Arabidopsis thaliana MRP1 (AtABCC1) nucleotide binding domain contributes to arsenic stress tolerance with serine triad phosphorylation

• AtMRP1 transporter functions under arsenite stress conditions with phosphorylation at the serine triad.
• Casein kinase II mediated phosphorylation at NBD2 is a potential regulator of AtMRP1 function.
• AtMRP1 is important for vacuolar accumulation of antifolates and tolerance against arsenic.

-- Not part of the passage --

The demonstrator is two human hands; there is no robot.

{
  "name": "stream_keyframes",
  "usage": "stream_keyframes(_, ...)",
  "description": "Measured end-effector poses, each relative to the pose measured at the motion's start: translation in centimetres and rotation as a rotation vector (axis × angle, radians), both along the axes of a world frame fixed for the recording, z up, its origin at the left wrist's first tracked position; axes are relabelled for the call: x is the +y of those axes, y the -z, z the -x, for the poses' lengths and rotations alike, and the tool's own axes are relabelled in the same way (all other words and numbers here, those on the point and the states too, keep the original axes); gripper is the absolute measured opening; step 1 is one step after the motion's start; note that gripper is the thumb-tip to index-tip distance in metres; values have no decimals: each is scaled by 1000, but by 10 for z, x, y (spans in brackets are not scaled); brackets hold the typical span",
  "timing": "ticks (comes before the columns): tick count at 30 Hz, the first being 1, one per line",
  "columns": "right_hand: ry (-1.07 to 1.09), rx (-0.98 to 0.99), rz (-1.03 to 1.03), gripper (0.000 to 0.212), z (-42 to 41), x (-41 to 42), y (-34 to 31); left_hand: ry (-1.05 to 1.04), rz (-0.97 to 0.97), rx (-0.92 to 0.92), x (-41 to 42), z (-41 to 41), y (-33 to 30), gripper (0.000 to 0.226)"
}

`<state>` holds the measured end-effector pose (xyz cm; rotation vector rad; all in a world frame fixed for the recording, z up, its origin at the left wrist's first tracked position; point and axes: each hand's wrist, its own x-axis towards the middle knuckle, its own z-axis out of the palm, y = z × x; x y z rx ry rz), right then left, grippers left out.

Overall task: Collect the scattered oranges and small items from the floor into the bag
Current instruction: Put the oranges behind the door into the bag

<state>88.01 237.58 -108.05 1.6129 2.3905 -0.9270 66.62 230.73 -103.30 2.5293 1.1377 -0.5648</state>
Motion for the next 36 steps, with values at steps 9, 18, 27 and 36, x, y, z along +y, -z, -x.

Multidrug resistance protein AtMRPs belong to the ATP binding cassette (ABC) transporter super family. ABC proteins are membrane proteins involved in the transport of a broad range of amphipathic organic anions across membranes. MRPs (ABCCs) are one of the highly represented subfamilies of ABC transporters. Plant MRPs also transport various glutathione conjugates across membranes. Arabidopsis thaliana MRP1 is already known to be involved in vacuolar storage of folates. Using heterologously expressed AtMRP1 in yeast and its C-terminal nucleotide binding domain (NBD2) in Escherichiacoli, it has been shown that Casein kinase II (CKII) mediated phosphorylation is a potential regulator of AtMRP1 function. AtMRP1 showed enhanced tolerance towards arsenite As(III) in yeast. CKIIII/CKII mediated phosphorylation of AtMRP1 was found to be involved in As(III) mediated signaling. AtMRP1-NBD2 and its serine mutants showed distinct change in secondary structure in the presence of arsenite and methotrexate (MTX) controlled by serine triad phosphorylation. Results showed that AtMRP1 is important for vacuolar accumulation of antifolates as well as tolerance against arsenic, both of which involved phosphorylation in the serine triads at the C terminal NBD of AtMRP1. The experiments provide an important insight into the role of AtMRP1 serine triad phosphorylation under AsIII stress conditions.